M. Betke, E. Naftali and N. C. Makris, "Necessary Conditions to Attain Performance Bounds on Structure and Motion Estimates of Rigid Objects," Proceedings of the IEEE Computer Vision and Pattern Recognition Conference CVPR 2001, Kauai, Hawaii, December 2001.
Analytic conditions that are necessary for the maximum likelihood estimate to become asymptotically unbiased and attain minimum variance are derived for estimation problems in computer vision. In particular, problems of estimating the parameters that describe the 3D structure of rigid objects or their motion are investigated. It is common practice to compute Cramer-Rao lower bounds (CRLB) to approximate the mean-square error in parameter estimation problems, but the CRLB is not guaranteed to be a tight bound and typically underestimates the true mean-square error. The necessary conditions for the Cramer-Rao lower bound to be a good approximation of the mean-square error are derived. The tightness of the bound depends on the noise level, the number of pixels on the surface of the object, and the texture of the surface. We examine our analytical results experimentally using polyhedral objects that consist of planar surface patches with various textures that move in 3D space. We provide necessary conditions for the CRLB to be attained that depend on the size, texture, and noise level of the surface patch.

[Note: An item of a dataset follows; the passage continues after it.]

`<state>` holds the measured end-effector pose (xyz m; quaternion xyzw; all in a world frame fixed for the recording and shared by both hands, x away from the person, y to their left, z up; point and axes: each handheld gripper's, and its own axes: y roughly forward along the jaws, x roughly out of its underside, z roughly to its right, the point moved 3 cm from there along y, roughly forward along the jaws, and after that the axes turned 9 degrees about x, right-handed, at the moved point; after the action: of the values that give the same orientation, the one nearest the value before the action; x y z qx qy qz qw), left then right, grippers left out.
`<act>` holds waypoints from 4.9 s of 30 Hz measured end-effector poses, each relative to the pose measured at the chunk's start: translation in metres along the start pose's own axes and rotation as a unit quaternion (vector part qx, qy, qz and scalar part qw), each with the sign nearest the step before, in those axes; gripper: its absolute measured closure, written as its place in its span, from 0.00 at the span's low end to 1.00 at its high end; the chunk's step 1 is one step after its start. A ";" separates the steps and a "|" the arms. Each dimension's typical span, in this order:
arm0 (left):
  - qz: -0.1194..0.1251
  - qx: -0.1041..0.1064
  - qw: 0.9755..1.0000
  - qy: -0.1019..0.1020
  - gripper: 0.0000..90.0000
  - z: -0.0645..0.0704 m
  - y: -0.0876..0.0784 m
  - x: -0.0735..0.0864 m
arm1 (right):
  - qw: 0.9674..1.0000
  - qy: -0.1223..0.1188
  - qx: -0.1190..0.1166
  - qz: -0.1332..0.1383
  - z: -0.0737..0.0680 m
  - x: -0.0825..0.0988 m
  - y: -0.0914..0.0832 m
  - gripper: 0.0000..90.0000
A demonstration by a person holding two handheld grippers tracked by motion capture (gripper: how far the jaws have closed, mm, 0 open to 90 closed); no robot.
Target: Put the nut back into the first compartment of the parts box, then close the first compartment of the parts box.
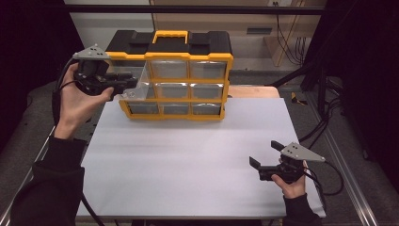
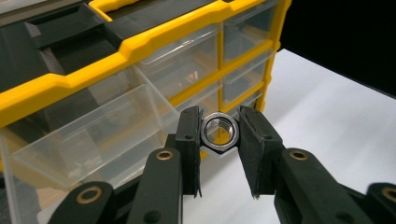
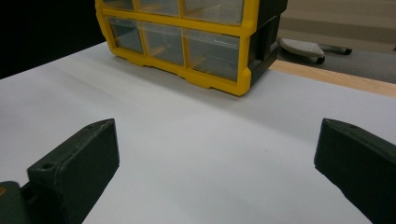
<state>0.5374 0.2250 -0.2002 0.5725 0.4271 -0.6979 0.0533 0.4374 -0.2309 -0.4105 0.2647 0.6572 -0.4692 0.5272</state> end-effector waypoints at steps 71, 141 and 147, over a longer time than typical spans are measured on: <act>-0.013 -0.052 0.997 -0.052 0.67 -0.050 0.050 0.010 | 1.000 -0.001 -0.001 0.001 0.000 0.000 0.000 0.01; 0.106 -0.040 0.993 -0.020 0.77 -0.011 0.051 0.105 | 1.000 0.002 0.000 0.002 0.000 0.000 -0.002 0.01; 0.114 -0.045 0.992 -0.029 0.87 -0.016 0.054 0.104 | 1.000 0.002 0.000 0.002 0.000 0.000 -0.002 0.01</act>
<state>0.5449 0.2451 -0.3160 0.5942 0.3878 -0.6837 0.1704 0.4360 -0.2319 -0.4097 0.2670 0.6574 -0.4676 0.5271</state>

M. Betke and N. Makris, "Recognition, Resolution and Complexity of Objects Subject to Affine Transformation." International Journal of Computer Vision, 44:1, pp. 5-40, August 2001. Abstract
The problem of recognizing objects subject to affine transformation in images is examined from a physical perspective using the theory of statistical estimation. Focusing first on objects that occlude zero-mean scenes with additive noise, we derive the Cramer-Rao lower bound on the mean-square error in an estimate of the six-dimensional parameter vector that describes an object subject to affine transformation and so generalize the bound on one-dimensional position error previously obtained in radar and sonar pattern recognition. We then derive two useful descriptors from the object?s Fisher information that are independent of noise level. The first is a generalized coherence scale that has great practical value because it corresponds to the width of the object?s autocorrelation peak under affine transformation and so provides a physical measure of the extent to which an object can be resolved under affine parameterization. The second is a scalar measure of an object?s complexity that is invariant under affine transformation and can be used to quantitatively describe the ambiguity level of a general 6-dimensional affine recognition problem. This measure of complexity has a strong inverse relationship to the level of recognition ambiguity. We then develop a method for recognizing objects subject to affine transformation imaged in thousands of complex real-world scenes. Our method exploits the resolution gain made available by the brightness contrast between the object perimeter and the scene it partially occludes. The level of recognition ambiguity is shown to decrease exponentially with increasing object and scene complexity. Ambiguity is then avoided by conditioning the permissible range of template complexity above a priori thresholds. Our method is statistically optimal for recognizing objects that occlude scenes with zero-mean background.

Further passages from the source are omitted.